■ **WHAT IS NEEDED**
The answer must be the full listing, word for word, with no pictures in it.

■ **DATASET EXCERPT**
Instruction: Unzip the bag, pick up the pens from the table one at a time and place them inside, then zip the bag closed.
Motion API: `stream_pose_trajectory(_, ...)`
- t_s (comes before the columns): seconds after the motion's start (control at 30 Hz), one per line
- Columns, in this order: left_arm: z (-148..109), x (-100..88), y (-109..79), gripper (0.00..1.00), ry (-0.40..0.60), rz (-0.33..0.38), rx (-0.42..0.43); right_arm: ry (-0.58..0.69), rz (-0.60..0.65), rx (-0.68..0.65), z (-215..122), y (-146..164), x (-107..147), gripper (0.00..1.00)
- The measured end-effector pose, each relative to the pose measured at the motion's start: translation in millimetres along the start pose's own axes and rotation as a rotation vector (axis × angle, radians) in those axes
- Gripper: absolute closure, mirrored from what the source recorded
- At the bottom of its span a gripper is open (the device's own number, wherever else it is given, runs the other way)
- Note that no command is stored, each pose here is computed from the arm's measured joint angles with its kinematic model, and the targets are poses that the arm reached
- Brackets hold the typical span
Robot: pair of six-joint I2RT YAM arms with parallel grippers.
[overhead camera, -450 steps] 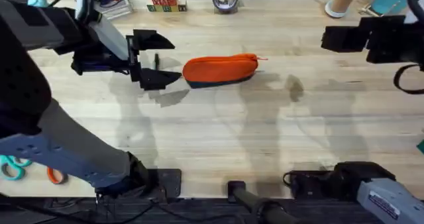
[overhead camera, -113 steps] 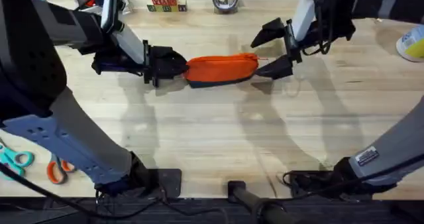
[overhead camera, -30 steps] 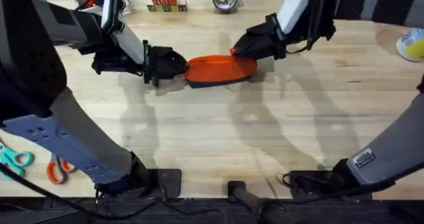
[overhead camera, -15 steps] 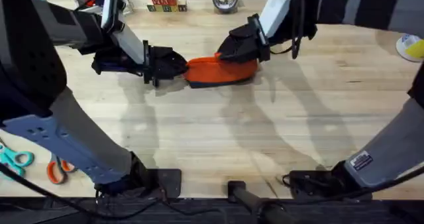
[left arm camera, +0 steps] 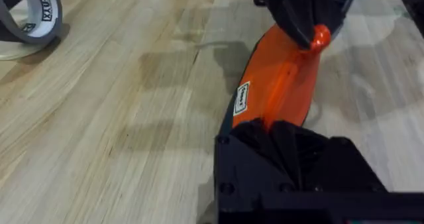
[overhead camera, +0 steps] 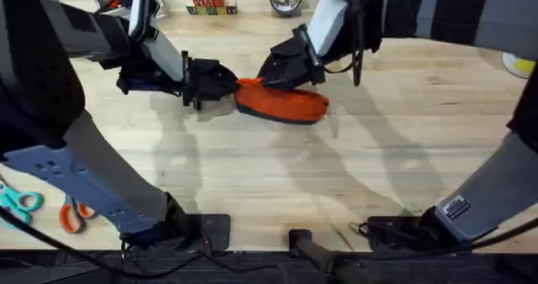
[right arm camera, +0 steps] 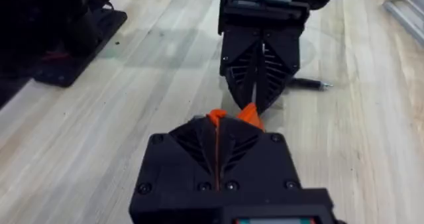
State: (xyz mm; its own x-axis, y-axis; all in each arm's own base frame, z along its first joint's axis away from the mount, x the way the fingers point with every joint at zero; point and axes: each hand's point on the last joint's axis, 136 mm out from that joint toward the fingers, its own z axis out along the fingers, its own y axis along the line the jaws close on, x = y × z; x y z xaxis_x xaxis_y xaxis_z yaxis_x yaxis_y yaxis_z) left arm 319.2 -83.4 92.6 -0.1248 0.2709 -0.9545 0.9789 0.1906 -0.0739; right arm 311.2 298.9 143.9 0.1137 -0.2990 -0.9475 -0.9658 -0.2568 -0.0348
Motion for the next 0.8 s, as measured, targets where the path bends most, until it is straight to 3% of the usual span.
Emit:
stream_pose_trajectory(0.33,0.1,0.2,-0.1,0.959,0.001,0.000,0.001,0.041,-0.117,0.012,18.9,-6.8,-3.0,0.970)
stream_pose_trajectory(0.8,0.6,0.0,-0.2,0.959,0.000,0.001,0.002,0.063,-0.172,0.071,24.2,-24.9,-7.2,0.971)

■ **RESPONSE**
Instruction: Unzip the bag, pick up the pens from the table one at a time and place them inside, then zip the bag closed.
Motion API: `stream_pose_trajectory(_, ...)`
- t_s (comes before the columns): seconds after the motion's start (control at 30 Hz), one per line
- Columns, in this order: left_arm: z (-148..109), x (-100..88), y (-109..79), gripper (0.00..1.00), ry (-0.40..0.60), rz (-0.33..0.38), rx (-0.42..0.43); right_arm: ry (-0.58..0.69), rz (-0.60..0.65), rx (-0.68..0.65), z (-215..122), y (-146..164), x (-107..147), gripper (0.00..1.00)
- The measured end-effector pose, each relative to the pose measured at the motion's start: translation in millimetres along the start pose's own axes and rotation as a rotation vector (axis × angle, radians) in those axes
- Gripper: absolute closure, mirrored from what the source recorded
- At the bottom of its span a gripper is open (the device's own number, wherever else it is given, runs the other way)
- Note that no command is stored, each pose here is computed from the arm's measured joint angles with its kinematic model, and the targets are poses that the arm reached
- Brackets hold the typical span
Robot: pair of six-joint I2RT YAM arms with parallel grippers.
[overhead camera, -450 steps] 
[overhead camera, -113 steps] 
[overhead camera, -30 steps] 
[overhead camera, -15 steps] 
[left arm camera, +0 steps] 
[overhead camera, +0 steps] 
[right arm camera, +0 steps] 
State: (xyz mm; its own x-axis, y-axis; all in each arm's own base frame, z along its first joint's axis away from the mount, x the way the fingers point with every joint at zero; point and axes: each hand's point on the last joint's axis, 136 mm out from that joint toward the fingers, its own z axis out along the fingers, its own y axis along the line the jaws close on, x = y × z; x y z xaxis_x xaxis_y xaxis_z yaxis_x yaxis_y yaxis_z) left arm 319.2 -83.4 92.6 -0.1248 0.2709 -0.9545 0.9789 0.1906 -0.0739; right arm 311.2 298.9 143.9 0.1137 -0.2990 -0.9475 -0.9658 -0.2568 -0.0348
Motion for the next 0.8 s, as measured, targets where the path bends most, until it is straight to 3% of the usual span.
Emit:
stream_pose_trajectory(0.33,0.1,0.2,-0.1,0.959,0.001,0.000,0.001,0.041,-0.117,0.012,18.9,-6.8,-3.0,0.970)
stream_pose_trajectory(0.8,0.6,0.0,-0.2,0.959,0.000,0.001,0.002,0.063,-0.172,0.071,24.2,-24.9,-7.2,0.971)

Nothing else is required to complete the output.